Module 5 – GPU Programming with HIP¶

Time: 12:45 to 1:45 PM CST · 60 min total · ~20 min lecture · ~40 min hands-on

Learning Objectives¶

By the end of this module, you will be able to:

Describe GPU architecture and how it differs from a CPU
Write a HIP kernel that runs on the AMD MI210 GPU
Manage data transfers between host (CPU) and device (GPU) memory
Choose thread and block dimensions for a kernel launch

Key Concepts¶

Why GPUs?¶

A CPU has a few powerful cores optimized for complex, sequential tasks. A GPU has thousands of simpler cores optimized for doing the same operation on many data elements at once.

  CPU: 16 powerful cores              GPU: thousands of lightweight cores
  ┌──┐┌──┐┌──┐┌──┐                   ┌─┐┌─┐┌─┐┌─┐┌─┐┌─┐┌─┐┌─┐┌─┐┌─┐
  │  ││  ││  ││  │   ... (16)        │ ││ ││ ││ ││ ││ ││ ││ ││ ││ │ ...
  └──┘└──┘└──┘└──┘                   └─┘└─┘└─┘└─┘└─┘└─┘└─┘└─┘└─┘└─┘
                                      (thousands)

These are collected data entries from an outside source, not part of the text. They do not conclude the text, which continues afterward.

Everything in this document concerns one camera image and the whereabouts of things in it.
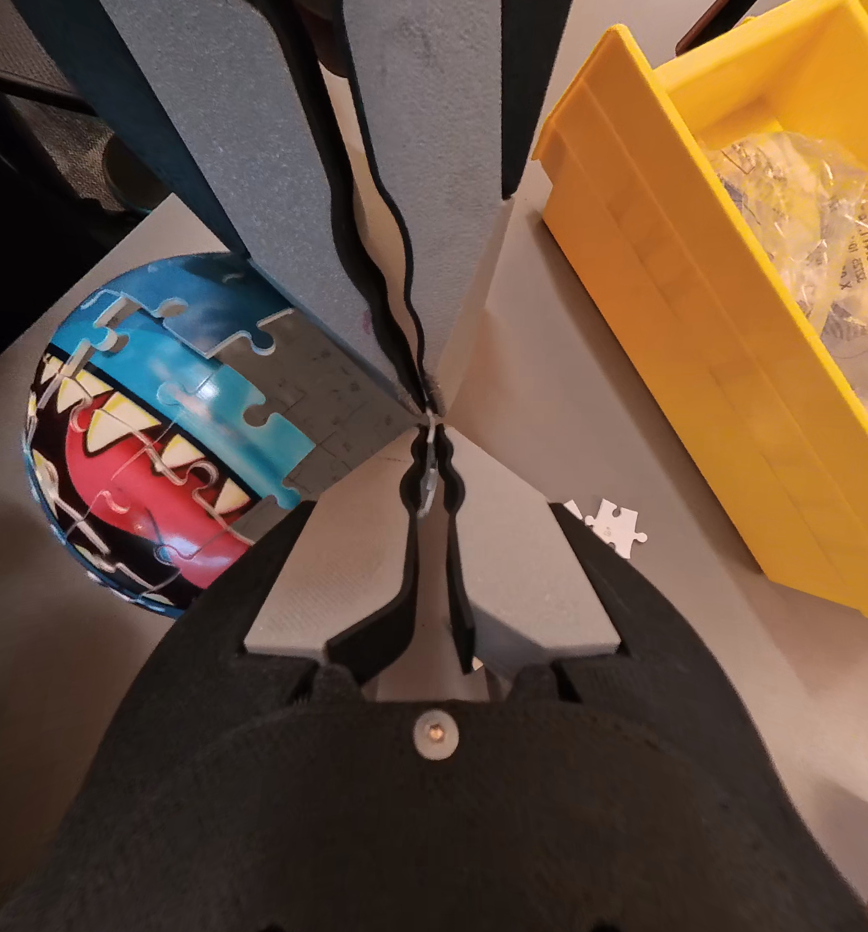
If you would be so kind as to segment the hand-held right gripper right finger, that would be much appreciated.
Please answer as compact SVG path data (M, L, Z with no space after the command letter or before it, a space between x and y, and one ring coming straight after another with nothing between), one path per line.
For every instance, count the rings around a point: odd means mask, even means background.
M451 635L464 673L612 654L621 639L548 499L453 428L435 449Z

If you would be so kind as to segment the black mesh chair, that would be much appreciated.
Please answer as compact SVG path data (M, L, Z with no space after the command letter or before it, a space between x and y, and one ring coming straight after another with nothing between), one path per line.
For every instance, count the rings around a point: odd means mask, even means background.
M91 216L148 216L169 189L119 140L0 1L0 158Z

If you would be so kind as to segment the clear plastic bag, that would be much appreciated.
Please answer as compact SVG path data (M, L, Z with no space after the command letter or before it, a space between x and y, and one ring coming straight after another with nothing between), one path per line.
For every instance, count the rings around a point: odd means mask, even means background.
M868 169L836 142L787 132L707 159L868 413Z

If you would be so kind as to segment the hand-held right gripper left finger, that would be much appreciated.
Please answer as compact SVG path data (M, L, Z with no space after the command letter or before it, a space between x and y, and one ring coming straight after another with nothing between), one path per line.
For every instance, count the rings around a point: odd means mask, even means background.
M365 684L410 645L428 428L324 492L246 635L246 651L343 666Z

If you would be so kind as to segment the yellow plastic bin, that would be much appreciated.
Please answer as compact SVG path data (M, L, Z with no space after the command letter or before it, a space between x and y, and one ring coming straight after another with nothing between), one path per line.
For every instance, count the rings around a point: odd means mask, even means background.
M868 617L868 202L802 310L709 155L790 132L868 175L868 2L787 2L657 68L610 27L535 147L544 221L766 576Z

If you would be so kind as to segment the blue monster puzzle ball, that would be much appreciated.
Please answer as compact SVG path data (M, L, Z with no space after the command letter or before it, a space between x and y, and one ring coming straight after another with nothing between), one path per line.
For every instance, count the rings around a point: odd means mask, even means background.
M418 417L233 253L159 259L51 337L24 456L55 536L176 618L303 500Z

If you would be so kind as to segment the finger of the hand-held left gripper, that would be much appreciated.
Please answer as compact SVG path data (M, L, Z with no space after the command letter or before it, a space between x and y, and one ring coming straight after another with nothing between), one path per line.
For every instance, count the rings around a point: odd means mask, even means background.
M421 374L444 416L513 204L502 196L501 2L344 1L335 20L373 180L404 242Z
M353 169L294 4L103 6L253 265L423 413L423 379L360 237Z

When your problem involves applying the same math to millions of data points (vector operations, matrix multiply, neural network layers), GPUs can be 10-100x faster than CPUs.

The AMD MI210¶

Our compute nodes each have an AMD Instinct MI210 GPU:

Spec	MI210
Compute Units	104
Stream Processors	6656
Memory	64 GB HBM2e
Memory Bandwidth	1.6 TB/s
Architecture	CDNA2 (gfx90a)

HIP: Portable GPU Programming¶

HIP (Heterogeneous-compute Interface for Portability) is AMD’s GPU programming framework. It’s designed to be nearly identical to NVIDIA’s CUDA, so code is portable across AMD and NVIDIA GPUs.

The Programming Model¶

A HIP program has two parts:

Host code (runs on CPU): manages memory, launches kernels
Device code (runs on GPU): the kernel function that runs in parallel

  Host (CPU)                    Device (GPU)
  ──────────                    ────────────
Allocate GPU memory        
Copy data to GPU    ──►   
Launch kernel        ──►   Each thread processes one element
Copy results back   ◄──   
Free GPU memory            

Threads, Blocks, and Grids¶

When you launch a kernel, you specify how many threads to create, organized into a hierarchy:

  Grid (all threads)
  ├── Block 0:  [Thread 0] [Thread 1] ... [Thread 255]
  ├── Block 1:  [Thread 0] [Thread 1] ... [Thread 255]
  ├── Block 2:  [Thread 0] [Thread 1] ... [Thread 255]
  └── ...

Each thread computes its global index to know which data element to process:

int i = blockIdx.x * blockDim.x + threadIdx.x;

Variable	Meaning
`threadIdx.x`	Thread index within its block (0 to blockDim-1)
`blockIdx.x`	Block index within the grid
`blockDim.x`	Number of threads per block
`gridDim.x`	Number of blocks in the grid

Kernel Syntax¶

// Kernel definition (runs on GPU)
__global__ void add_vectors(const double *a, const double *b, double *c, int n) {
    int i = blockIdx.x * blockDim.x + threadIdx.x;
    if (i < n) {
        c[i] = a[i] + b[i];
    }
}

// Launch from host
int threads_per_block = 256;
int blocks = (n + threads_per_block - 1) / threads_per_block;
add_vectors<<<blocks, threads_per_block>>>(d_a, d_b, d_c, n);

Memory Management¶

Function	Purpose
`hipMalloc(&ptr, size)`	Allocate memory on the GPU
`hipMemcpy(dst, src, size, kind)`	Copy data between host and device
`hipFree(ptr)`	Free GPU memory
`hipDeviceSynchronize()`	Wait for all GPU work to finish

Copy directions:

hipMemcpyHostToDevice – CPU to GPU
hipMemcpyDeviceToHost – GPU to CPU

Hands-On Exercises (~40 min)¶

First, navigate to the exercises directory for this module:

cd module-05-hip/exercises

Step 0: Look at the Example¶

Examine the complete vector addition program:

cat ../examples/vector_add.cpp

Compile and run it:

hipcc -O2 -o vector_add ../examples/vector_add.cpp
srun --partition=mi2101x --nodes=1 --time=2:00 --ntasks=1 ./vector_add

Study the code carefully. Note the pattern:

Allocate host arrays and initialize them
Allocate device arrays with hipMalloc
Copy input data to device with hipMemcpy
Launch the kernel with <<<blocks, threads>>>
Copy results back to host
Verify and free memory

Exercise 1: Vector Scale (Core)¶

Open the exercise template:

cat vector_scale.cpp

This program should multiply every element of a vector by a constant: result[i] = alpha * input[i]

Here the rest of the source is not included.